Il tema generale è enorme e non è collegato solo a povertà di contesto
o disagi sociali o ecnomici degli interessati. E' collegato anche agli
investimenti . Che non debbono essere per forza o soltanto investimenti
di risorse finanziarie. Potrebbero essere anche investimenti di
attenzione, di studio sui modelli pedagogici più adeguati, di esame
delle necessità di aggiornamento dei docenti, qualora fossero loro il
problema. Non della loro eliminazione. Investimenti dunque nel verso
della considerazione del sistema d’istruzione come uno degli ambiti
vitali per la crescita culturale e sociale di una collettività.
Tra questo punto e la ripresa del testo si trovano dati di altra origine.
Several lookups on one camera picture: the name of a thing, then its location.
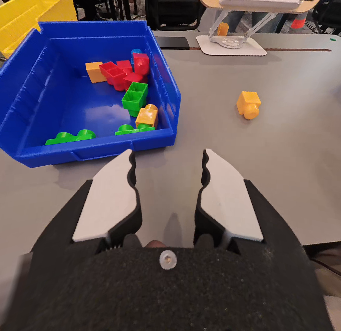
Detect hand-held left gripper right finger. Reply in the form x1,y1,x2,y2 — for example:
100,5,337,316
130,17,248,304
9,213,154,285
195,149,264,242

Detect orange traffic cone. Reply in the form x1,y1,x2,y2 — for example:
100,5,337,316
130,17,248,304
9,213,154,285
291,14,308,28

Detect yellow plastic bin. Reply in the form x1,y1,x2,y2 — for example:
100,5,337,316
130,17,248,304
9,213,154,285
0,0,78,59

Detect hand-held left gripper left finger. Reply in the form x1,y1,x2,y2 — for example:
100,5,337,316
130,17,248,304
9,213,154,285
72,149,143,243

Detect pile of colourful toy blocks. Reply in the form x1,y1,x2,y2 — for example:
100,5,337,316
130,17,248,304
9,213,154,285
45,49,159,146

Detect blue plastic bin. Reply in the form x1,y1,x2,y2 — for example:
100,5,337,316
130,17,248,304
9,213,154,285
0,21,182,168

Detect yellow toy block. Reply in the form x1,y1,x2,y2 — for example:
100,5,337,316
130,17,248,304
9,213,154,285
237,91,261,120

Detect white document stand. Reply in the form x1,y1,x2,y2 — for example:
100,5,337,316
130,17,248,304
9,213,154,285
196,0,320,56

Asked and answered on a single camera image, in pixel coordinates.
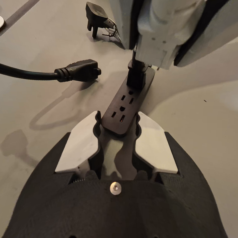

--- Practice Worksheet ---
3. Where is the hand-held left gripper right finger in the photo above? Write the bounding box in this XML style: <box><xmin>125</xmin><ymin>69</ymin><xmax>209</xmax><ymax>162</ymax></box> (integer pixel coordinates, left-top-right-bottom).
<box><xmin>132</xmin><ymin>111</ymin><xmax>178</xmax><ymax>177</ymax></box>

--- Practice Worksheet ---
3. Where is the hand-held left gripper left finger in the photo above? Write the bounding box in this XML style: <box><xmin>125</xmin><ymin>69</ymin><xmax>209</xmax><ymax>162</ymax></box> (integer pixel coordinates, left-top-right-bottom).
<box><xmin>54</xmin><ymin>111</ymin><xmax>104</xmax><ymax>179</ymax></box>

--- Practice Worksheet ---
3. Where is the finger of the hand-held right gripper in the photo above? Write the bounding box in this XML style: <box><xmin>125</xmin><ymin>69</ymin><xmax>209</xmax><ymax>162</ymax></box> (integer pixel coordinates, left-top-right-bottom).
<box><xmin>174</xmin><ymin>0</ymin><xmax>238</xmax><ymax>68</ymax></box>
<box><xmin>110</xmin><ymin>0</ymin><xmax>143</xmax><ymax>50</ymax></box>

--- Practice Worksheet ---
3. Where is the braided cord with plug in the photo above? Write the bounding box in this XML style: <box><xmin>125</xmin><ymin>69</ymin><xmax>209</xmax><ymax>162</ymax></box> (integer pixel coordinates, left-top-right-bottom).
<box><xmin>86</xmin><ymin>2</ymin><xmax>122</xmax><ymax>43</ymax></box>

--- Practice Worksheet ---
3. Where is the white power cord with plug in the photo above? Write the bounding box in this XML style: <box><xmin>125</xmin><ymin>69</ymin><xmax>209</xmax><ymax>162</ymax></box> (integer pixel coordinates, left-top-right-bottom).
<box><xmin>134</xmin><ymin>0</ymin><xmax>207</xmax><ymax>71</ymax></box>

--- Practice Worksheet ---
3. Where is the black power strip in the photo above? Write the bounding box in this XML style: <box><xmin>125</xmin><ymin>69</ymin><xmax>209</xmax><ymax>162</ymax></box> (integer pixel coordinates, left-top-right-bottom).
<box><xmin>101</xmin><ymin>68</ymin><xmax>155</xmax><ymax>137</ymax></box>

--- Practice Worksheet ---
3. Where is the black power cord with plug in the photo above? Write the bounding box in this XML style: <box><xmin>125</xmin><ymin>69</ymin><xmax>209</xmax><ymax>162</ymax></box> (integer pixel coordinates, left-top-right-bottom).
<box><xmin>0</xmin><ymin>59</ymin><xmax>149</xmax><ymax>88</ymax></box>

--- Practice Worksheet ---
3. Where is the white warning tag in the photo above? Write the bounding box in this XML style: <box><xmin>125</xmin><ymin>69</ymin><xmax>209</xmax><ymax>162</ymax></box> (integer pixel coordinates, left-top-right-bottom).
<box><xmin>105</xmin><ymin>18</ymin><xmax>122</xmax><ymax>43</ymax></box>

Non
solo in vista di uno sviluppo economico ma in vista di una maggiore
consapevolezza delle qualità democratiche della nazione.
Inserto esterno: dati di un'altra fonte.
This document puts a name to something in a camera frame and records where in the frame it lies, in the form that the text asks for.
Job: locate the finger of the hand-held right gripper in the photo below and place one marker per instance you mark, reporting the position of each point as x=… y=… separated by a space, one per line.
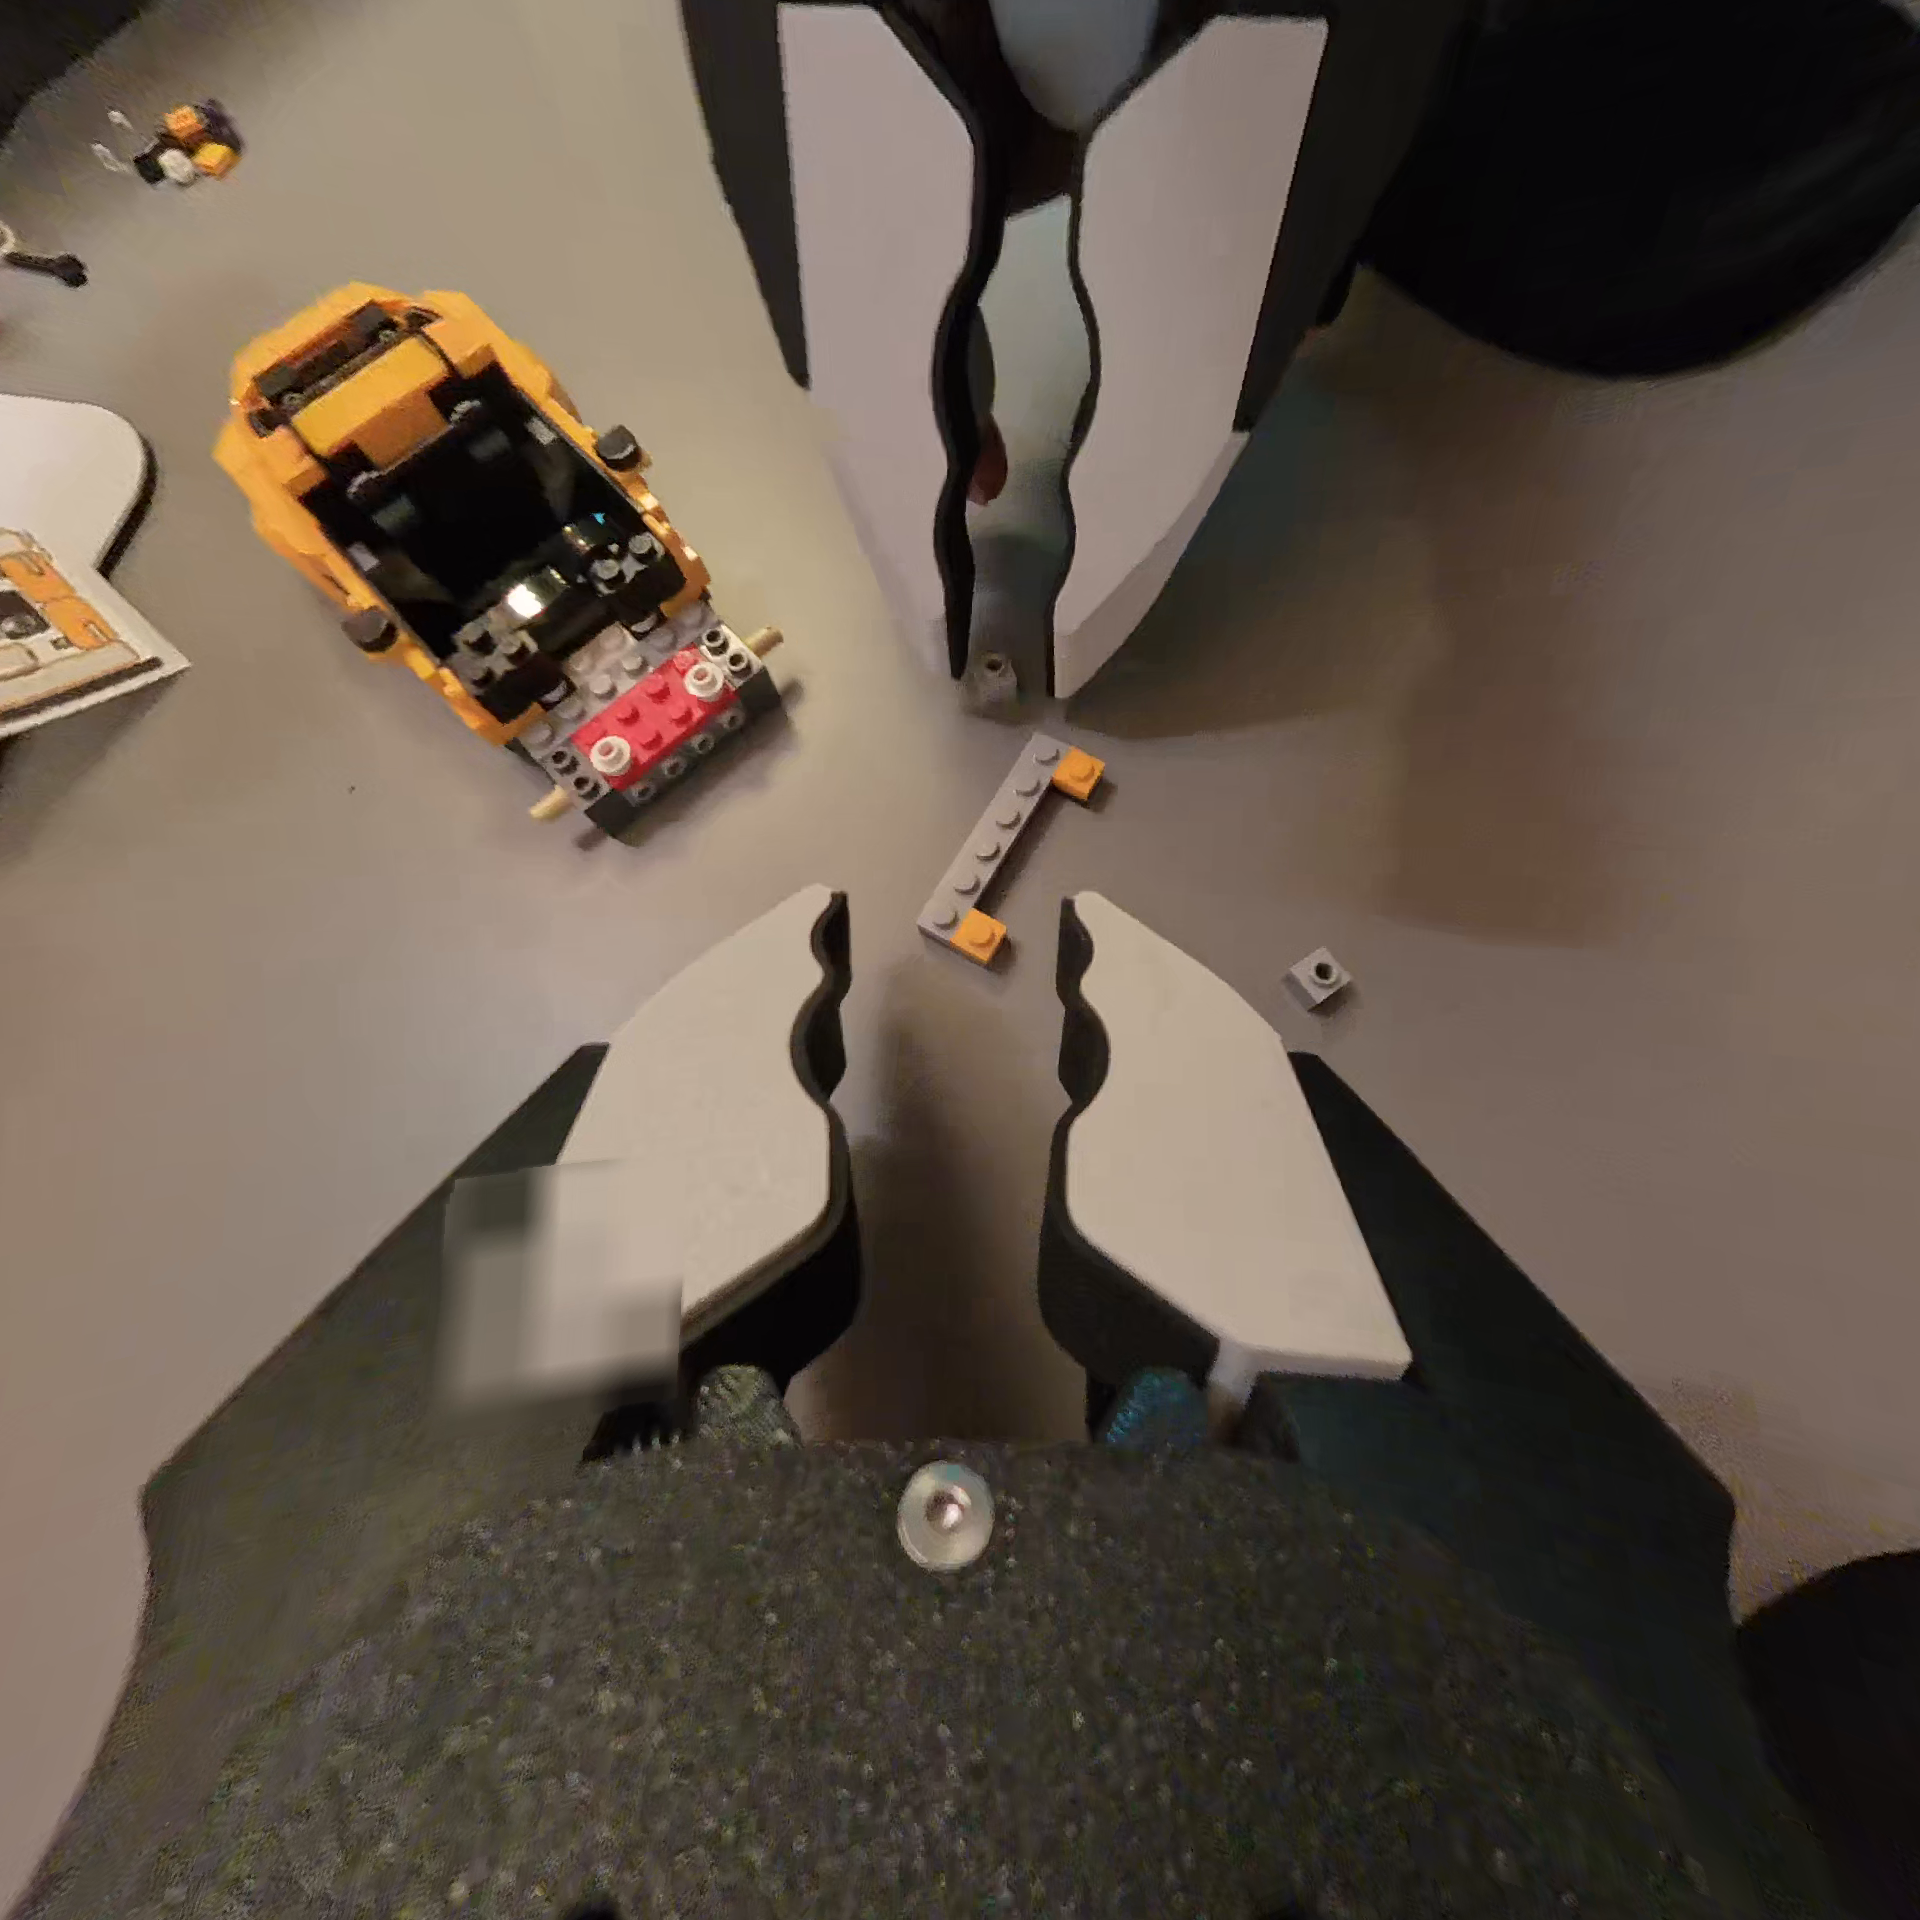
x=1186 y=345
x=877 y=226

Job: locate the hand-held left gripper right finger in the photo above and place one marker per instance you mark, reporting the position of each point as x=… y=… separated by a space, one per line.
x=1214 y=1198

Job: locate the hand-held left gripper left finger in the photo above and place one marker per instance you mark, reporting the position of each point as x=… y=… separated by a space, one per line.
x=721 y=1109

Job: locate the grey lego plate orange ends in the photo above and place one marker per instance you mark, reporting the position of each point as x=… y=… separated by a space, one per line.
x=998 y=840

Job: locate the yellow lego car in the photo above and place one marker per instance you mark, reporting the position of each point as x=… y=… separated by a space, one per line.
x=375 y=392

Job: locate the pile of small lego pieces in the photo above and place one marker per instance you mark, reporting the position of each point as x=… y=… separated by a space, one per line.
x=187 y=135

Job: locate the lego sticker sheet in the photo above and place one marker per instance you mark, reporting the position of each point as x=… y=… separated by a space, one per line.
x=76 y=646

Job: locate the white book stand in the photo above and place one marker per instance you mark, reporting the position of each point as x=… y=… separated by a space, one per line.
x=60 y=465
Si tratta in realtà di un problema di sistema educativo
complessivo deficitario (lo ripetiamo tutti da mattino a sera
senza che nessuno abbia intenzione di prendere provvedimenti in tal
senso), e di alternative massmediatiche rispetto alle classiche agenzie
educative, scuola e famiglia, poichè il tempo maggiore trascorso dai
ragazzi non è a scuola (con le sue ore tagliate e le sue classi
pollaio) o nello studio, bensì davanti ai mezzi televisivi .
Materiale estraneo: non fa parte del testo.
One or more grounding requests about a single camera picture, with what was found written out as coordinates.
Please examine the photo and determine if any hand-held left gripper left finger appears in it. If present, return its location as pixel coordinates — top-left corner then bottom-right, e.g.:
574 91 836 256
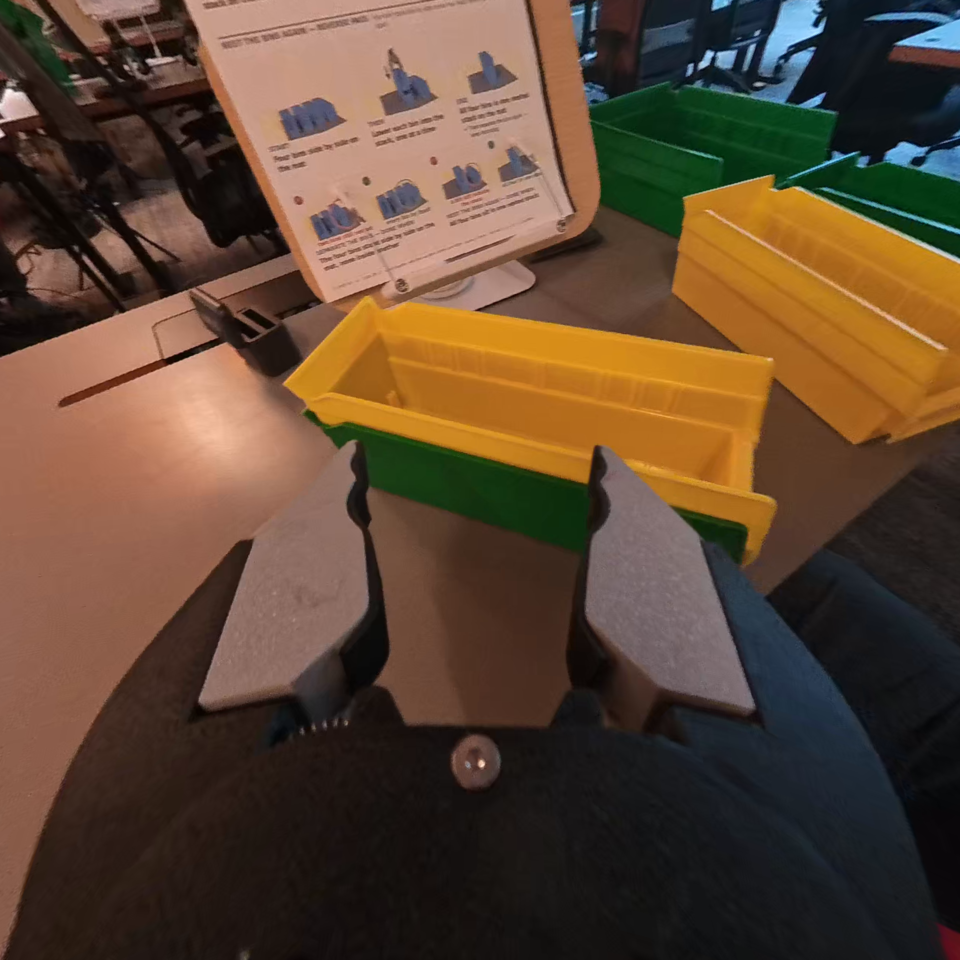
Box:
197 441 391 725

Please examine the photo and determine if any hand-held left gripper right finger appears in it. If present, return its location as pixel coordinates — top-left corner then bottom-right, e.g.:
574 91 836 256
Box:
566 444 759 735

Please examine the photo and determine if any green plastic bin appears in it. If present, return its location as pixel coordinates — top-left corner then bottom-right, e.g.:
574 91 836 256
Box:
303 408 751 565
588 82 839 240
776 152 960 258

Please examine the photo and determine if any yellow plastic bin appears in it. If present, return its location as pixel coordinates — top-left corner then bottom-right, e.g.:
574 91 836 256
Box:
283 296 778 565
671 174 960 445

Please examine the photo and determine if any person's leg in dark trousers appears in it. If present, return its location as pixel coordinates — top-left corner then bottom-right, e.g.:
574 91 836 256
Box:
765 549 960 931

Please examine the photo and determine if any small black holder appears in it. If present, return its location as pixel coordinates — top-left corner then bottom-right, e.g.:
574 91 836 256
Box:
236 306 303 378

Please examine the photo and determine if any dark grey desk cover flap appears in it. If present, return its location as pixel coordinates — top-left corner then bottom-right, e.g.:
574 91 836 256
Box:
187 288 243 348

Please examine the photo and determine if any white stand base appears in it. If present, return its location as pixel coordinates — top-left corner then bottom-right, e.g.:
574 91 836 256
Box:
390 258 538 312

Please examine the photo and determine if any black tripod stand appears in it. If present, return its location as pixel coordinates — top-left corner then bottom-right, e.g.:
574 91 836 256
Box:
0 0 185 312

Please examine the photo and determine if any beige rounded display board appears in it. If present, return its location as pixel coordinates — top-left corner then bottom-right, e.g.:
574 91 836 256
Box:
196 0 601 312

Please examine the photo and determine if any dark office chair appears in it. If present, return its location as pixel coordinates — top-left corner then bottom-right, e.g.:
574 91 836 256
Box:
600 0 785 95

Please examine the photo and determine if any black office chair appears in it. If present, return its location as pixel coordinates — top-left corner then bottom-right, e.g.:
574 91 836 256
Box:
783 0 960 165

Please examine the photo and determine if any orange topped desk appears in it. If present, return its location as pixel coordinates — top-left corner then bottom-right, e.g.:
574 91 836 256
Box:
888 21 960 70
In un paese che fonda molta parte della sua comunicazione sulla
televisione, non sulle relazioni interfamiliari intensive, come era un
tempo, non sulla lettura di libri o quotidiani, e ci riferiamo alla
popolazione adulta, la sfida a migliorare le proprie capacità di
lettura e scrittura è ridotta. Di conseguenza anche quelle di
comprensione come di riflessione. Con conseguenze immaginabili nella
sfera delle azioni: incapacità di raziocinio di tipo riflessivo,
emotività diffusa, sia individuale che sociale, frammentazione del
corpo sociale. Da notare che l'analfabetismo funzionale non è
l'analfabetismo tout court: riguarda le capacità di lettura e di
comprensione e valutazione di un testo scritto complesso, non il fatto
di avere o non avere frequentato una scuola. Riguarda le
conseguenti capacità di riflessione, di consapevolezza degli eventi e
di capacità personale di porre collegamenti conseguenziali e
valutazioni fattive tra di essi. Al di là del giudizio e delle
considerazioni su chi possa avere vantaggi da un paese per metà privo
di strumenti valutativi personali e autonomi, il dato dovrebbe creare
sconcerto, ma anche far riflettere.
Possiamo anche trarre le nostre valutazioni: l'elettorato di centro
destra è statisticamente maggiore tra chi ha titoli di studio
inferiori. Non legge quotidiani nè libri. E , in base a quanto su
scritto, anche se li leggesse, non avrebbe gli strumenti cognitivi per
comprenderli. Ma la statistica è trasfersale, comprende tutti gli
italiani, non solo "quelli di cenotrodestra", ed è quello più
"ammaestrabile" da demagoghi e populisti di fronte a facilissimi
slogan, anche se eticamente condivisibili nelle intenzioni. In entrambi
i casi ad essere messi in crisi sono i binari della democrazia adulta.
Cioè la fiducia che a cambiare e a governare un paese debbano essere i
cittadini attraverso i mandati istituzionali. E dunque: la crisi della
rappresentanza democratica può dipendere da un lato da un incancrenirsi
delle patologie e dei difetti delle modalità partitiche dall'altra la
non consapevolezza del potere e delle funzioni dell'agire
democratico. Di fronte a tutto ciò si può agire in due modi: o
continuando a prendere in giro il paese con battute indegne, sui libri
che si mangiano o si buttano, e noi lì, a battere le mani, per sanare
la nostra coscienza di ex somari, o di poco istruiti, o di "nemici di
ogni spreco", oppure iniziando a pensare che senza un vero investimento
nell'architettura di sistema della scuola pubblica, nelle metodologie e
nel posizionamento adeguato delle risorse, in modo serio ed efficace e
senza ideologismi, come anche senza alcuna concessione ai mali antichi,
tali ritardi culturali , che poi diventano sociali , civili e
antropologici, sono destinati inevitabilmente a crescere.